British plant-based drinks brand PureOaty has a lower carbon footprint than any other oat drink on the UK market, its owner Glebe Farm Foods has claimed.
A carbon accounting study conducted in May by NFU Energy found the drink had an average footprint of 0.29kg of CO2 equivalent per litre – lower than other major alt milk brands, it said. For example the figure was some 0.03kg per litre lower than the claims made by Oatly’s lowest-emitting organic variant, according to data for Oatly by CarbonCloud.
In comparison to the average GHG emissions of UK-produced dairy milk – 1,600kg per tonne of end product – PureOaty weighed in 82% lower at 288.71kg per tonne.
Incorporating CO2, methane and nitrous oxide emissions throughout PureOaty’s supply chain from cultivation through to distribution, the study found most of Glebe’s emissions stemmed from UHT processing and packing emissions (52%), with another 21% coming from upstream packaging emissions.
According to the report, these emissions could be lowered by increasing the proportion of energy the company already generates from renewable sources – namely solar power and biomass – altering motor-driven equipment and adding more recycled material to its packs.
Meanwhile, oat farming accounted for just 4% of its footprint, while transport formed 8% of its total. Glebe’s joint-MD Philip Rayner said the business keeps food miles “to an absolute minimum” as it sources all of its oats from within a small radius of its Cambridgeshire HQ.
“As food growers and manufacturers, we recognise our responsibility to minimise the environmental impact of our operations and this report highlights the unique benefits our British farm can offer to the growing UK plant-based drinks market,” Rayner continued.
“We care deeply about the environmental burden of food production because we’ve experienced first-hand the changing weather patterns over the years. By growing, milling and ‘milking’ our own oats right here in the UK, Glebe Farm can offer an oat drink with lower CO2 emissions than any of its competitors.”
Speaking to The Grocer in March, Rayner estimated approximately 20% of the environmental cost of imported oat drinks was on the road haulage to bring them in.

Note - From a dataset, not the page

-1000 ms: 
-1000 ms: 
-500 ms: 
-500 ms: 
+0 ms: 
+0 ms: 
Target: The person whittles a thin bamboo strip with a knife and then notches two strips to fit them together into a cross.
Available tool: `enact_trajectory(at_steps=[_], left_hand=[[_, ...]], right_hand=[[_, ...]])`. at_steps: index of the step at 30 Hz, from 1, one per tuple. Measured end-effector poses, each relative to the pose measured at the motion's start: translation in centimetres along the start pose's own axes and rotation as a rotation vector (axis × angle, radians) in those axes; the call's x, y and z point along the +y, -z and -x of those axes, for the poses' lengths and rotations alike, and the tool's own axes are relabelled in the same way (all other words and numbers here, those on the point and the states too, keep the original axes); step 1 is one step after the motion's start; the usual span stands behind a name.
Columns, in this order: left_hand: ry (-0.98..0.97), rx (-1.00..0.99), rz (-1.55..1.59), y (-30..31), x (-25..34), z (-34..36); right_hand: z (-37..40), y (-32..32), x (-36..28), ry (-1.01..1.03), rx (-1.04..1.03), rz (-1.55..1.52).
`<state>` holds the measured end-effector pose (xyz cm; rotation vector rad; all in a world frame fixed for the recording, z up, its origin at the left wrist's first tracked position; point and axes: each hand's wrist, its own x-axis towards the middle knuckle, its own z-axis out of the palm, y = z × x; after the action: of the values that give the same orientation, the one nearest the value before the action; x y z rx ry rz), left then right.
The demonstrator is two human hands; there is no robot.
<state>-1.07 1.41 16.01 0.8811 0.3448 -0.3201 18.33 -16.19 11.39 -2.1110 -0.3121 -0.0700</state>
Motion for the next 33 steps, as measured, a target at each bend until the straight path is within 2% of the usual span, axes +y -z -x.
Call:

The announcement comes amid simmering tensions in the oat drinks market, particularly between Glebe Farm Foods and Oatly.
The family-owned SME is currently in the midst of a legal battle with the plant-based giant over whether PureOaty has infringed the Oatly trademark.
Should Oatly’s claim fail in the courts, Glebe said it would assess whether to put its new emissions figure on packs – a move that would put it in direct competition with Oatly’s drinks, albeit from a smaller base of listings. While Oatly has listings across the mults, PureOaty is only listed on Amazon and in Holland & Barrett.
However, if Oatly is successful, it would jeopardise the significant investment Glebe has poured into PureOaty since its launch in 2020. In October last year, the company opened a multimillion-pound extension at its main site that gave it the capacity to produce 50,000 litres of oat drink per day.
Further intrigue has been added by Oatly’s decision to build its first UK factory in Peterborough, which is just a short distance from Glebe Farm.